Everything from the line with "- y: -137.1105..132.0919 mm" to the last line of the listing must be retyped exactly, both ends included, with the pictures dropped.

** DATA SECTION follows **

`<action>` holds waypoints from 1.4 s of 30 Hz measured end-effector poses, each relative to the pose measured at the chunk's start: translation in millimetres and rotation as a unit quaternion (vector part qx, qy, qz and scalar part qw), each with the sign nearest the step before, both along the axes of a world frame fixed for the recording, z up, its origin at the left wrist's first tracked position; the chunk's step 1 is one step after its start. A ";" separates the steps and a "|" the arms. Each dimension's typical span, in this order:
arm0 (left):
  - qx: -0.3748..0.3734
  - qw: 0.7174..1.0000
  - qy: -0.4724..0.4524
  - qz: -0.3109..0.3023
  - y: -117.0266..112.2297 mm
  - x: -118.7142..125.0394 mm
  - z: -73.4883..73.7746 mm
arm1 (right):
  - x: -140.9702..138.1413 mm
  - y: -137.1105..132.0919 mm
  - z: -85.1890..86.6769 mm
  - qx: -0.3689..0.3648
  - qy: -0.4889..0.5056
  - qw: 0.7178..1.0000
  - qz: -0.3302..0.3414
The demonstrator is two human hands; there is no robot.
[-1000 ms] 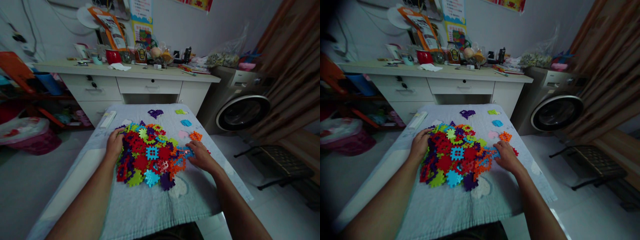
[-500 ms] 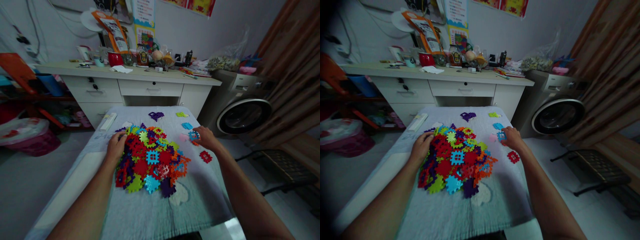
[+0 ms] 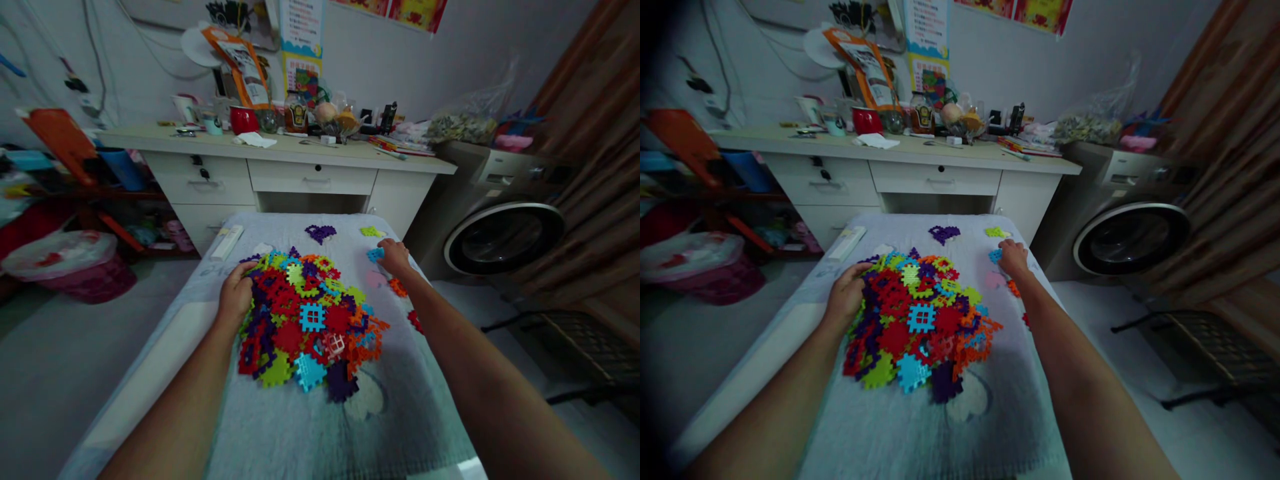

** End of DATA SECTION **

**ANSWER SPACE:**
  - y: -137.1105..132.0919 mm
  - z: -85.1890..86.6769 mm
  - qx: -0.3689..0.3648
  - qy: -0.4889..0.5056
  - qw: 0.7178..1.0000
  - qz: -0.3302..0.3414
The demonstrator is two human hands; there is no robot.
[-1000 ms] 
[-500 ms] 
[+0 ms] 

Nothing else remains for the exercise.